The Principles of Clinical Cytogenetics - Extra Materials - Springer

120 Steven Gersen and Lotte Downey
metaphase finding or fluorescent spot counting) also represents a growing application for imaging
systems in cytogenetics.
Benefits
Reduction in the time it takes to complete an analysis is unquestionably the major benefit of an
automated imaging system. Laboratories can save operator time by automating metaphase scanning,
karyotyping, and FISH applications, resulting in a faster turnaround time and higher throughput of
cases. Reduction in labor also translates to reduced costs.

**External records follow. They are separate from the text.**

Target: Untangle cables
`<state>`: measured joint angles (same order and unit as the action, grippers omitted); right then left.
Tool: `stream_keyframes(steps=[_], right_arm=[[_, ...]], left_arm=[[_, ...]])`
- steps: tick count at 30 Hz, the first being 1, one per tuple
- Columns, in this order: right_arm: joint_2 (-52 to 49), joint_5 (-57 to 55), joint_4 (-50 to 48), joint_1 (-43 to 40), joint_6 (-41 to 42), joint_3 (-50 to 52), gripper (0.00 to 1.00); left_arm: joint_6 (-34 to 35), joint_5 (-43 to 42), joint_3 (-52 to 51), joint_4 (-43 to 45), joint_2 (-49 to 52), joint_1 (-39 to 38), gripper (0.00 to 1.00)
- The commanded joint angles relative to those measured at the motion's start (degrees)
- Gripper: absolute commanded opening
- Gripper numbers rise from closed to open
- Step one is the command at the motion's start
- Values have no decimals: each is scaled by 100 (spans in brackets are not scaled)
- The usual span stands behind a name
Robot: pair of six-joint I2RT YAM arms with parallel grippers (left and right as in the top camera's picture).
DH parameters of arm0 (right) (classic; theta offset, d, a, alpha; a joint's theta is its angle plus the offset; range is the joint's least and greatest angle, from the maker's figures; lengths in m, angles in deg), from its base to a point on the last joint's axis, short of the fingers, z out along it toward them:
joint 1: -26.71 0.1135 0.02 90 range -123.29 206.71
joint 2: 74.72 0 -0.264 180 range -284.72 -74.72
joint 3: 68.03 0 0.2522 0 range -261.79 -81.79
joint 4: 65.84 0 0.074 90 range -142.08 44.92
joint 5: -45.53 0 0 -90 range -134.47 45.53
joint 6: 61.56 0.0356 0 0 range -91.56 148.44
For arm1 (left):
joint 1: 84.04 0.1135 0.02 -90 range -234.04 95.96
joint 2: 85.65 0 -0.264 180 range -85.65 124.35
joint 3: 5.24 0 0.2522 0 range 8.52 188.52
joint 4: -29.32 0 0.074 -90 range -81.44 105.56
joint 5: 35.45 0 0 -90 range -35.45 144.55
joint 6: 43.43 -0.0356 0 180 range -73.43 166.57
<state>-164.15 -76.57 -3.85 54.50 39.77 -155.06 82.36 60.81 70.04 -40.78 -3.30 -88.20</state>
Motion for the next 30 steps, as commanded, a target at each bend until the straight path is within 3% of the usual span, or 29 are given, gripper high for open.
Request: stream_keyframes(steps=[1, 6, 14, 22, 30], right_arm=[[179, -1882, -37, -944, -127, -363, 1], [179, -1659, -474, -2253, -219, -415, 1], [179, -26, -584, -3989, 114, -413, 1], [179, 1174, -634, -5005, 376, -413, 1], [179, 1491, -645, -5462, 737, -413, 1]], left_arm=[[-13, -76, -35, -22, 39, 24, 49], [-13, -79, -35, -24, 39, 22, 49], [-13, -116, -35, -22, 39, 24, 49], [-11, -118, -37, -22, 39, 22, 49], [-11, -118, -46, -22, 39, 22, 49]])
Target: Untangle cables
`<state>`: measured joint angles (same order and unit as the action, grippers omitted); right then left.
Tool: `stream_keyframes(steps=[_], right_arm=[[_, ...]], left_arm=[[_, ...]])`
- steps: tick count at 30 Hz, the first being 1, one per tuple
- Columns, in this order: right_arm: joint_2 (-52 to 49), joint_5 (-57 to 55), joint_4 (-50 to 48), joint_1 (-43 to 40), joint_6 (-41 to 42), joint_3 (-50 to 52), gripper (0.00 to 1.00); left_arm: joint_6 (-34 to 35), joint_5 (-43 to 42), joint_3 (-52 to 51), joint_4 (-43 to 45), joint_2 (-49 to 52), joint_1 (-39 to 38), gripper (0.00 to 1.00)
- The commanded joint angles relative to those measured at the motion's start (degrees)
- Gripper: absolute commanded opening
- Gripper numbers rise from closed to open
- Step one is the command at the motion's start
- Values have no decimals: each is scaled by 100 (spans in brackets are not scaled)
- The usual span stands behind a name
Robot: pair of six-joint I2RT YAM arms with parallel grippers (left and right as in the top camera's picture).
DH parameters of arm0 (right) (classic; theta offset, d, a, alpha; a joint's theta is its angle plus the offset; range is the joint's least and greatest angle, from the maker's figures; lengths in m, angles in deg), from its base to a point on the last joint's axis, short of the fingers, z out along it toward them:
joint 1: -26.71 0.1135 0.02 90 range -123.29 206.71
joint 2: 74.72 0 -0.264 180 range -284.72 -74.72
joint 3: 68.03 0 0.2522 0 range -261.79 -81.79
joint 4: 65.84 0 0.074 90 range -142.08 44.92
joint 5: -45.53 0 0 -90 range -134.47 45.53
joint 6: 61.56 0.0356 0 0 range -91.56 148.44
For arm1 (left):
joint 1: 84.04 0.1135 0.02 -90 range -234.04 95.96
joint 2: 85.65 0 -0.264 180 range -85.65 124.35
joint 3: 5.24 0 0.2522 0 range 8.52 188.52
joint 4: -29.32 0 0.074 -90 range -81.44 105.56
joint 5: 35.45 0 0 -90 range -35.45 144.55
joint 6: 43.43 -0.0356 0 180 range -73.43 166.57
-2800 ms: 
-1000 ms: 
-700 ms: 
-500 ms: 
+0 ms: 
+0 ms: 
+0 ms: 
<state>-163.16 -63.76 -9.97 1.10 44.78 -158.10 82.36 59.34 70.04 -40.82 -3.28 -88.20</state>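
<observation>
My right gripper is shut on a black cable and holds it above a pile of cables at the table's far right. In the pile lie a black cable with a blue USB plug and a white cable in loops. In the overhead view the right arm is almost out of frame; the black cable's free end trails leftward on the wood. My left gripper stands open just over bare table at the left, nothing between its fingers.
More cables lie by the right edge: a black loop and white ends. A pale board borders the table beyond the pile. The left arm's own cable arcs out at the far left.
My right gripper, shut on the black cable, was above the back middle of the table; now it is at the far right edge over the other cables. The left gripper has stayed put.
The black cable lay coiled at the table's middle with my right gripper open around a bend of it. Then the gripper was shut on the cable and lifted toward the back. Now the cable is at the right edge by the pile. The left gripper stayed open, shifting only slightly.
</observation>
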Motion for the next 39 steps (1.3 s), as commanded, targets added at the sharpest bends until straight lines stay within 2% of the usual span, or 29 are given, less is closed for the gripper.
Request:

Another big advantage of digital images is easy and compact storage. Some states require storage
of patient cases for up to 100 years! With current compression technologies and digital storage
devices, this is easier and less space-consuming than with photographs. In addition, photographs can
deteriorate over time, making them harder to re-examine if necessary.
Automated imaging systems also provide consistency, especially when performing interphase
FISH assays. Whereas manual spot counting can be highly subjective and error-prone, an automated
system will use predefined parameters for spot counting and, using those parameters, will produce
consistent results.
Sharing of data is important in a clinical lab setting and is clearly facilitated by the use of digital
images versus traditional photography. With the growing use of the Internet and electronic mail,
digital images are more easily shared for consultation and discussion (2). However, with data sharing
via the Internet comes the need for compression, and a more pressing need for patient record security.
Partly to address this need for patient record security, the US Congress recently passed the Health
Insurance Portability and Accountability Act (HIPAA) (3). See also Chapter 6.
Although traditional photographic techniques offer some degree of contrast and other image adjustment,
automated imaging systems further offer easy image enhancements, visualization techniques,
and quantification, providing additional information. As stated earlier, recent advances in cytogenetic
applications, especially in FISH applications such as M-FISH, CGH, and interphase FISH can
be attributed to imaging systems.
Limitations
Of course, there are limitations to automation in the cytogenetics laboratory. Probably the greatest
limitation is the interpretation of the karyotype or FISH results and the diagnosis based on the analysis
of the image. This will still be a task for the Director. Another limitation is that despite image
enhancement features, the quality of the final image is still dependent on the quality of the original
microscope image (2). An image might be improved through background elimination, contrast, and
color enhancement or even longer exposure times, but all of these will not make up for a poor image
resulting from poor microscope configuration or slide preparation.
Imaging System Components
In general, an imaging system for cytogenetics contains the following components: a microscope
with camera adapter, a camera, computer and software, a printer, and an archival device. (See Fig. 7.)
Microscope with Camera Adapter
A detailed discussion of microscopes and microscopy can be found in Chapter 5. As the name
already implies, the camera adapter is the device designed to attach a camera to a microscope. This
adapter also permits the microscope image to be projected onto the photosensitive area of the camera.
Camera
Although a wide range of camera options are available (analog, digital, cooled, uncooled, monochrome,
color), the most commonly used camera on automated imaging systems for the cytogenetic
laboratory is a black-and-white, uncooled CCD (charge-coupled device) camera (4).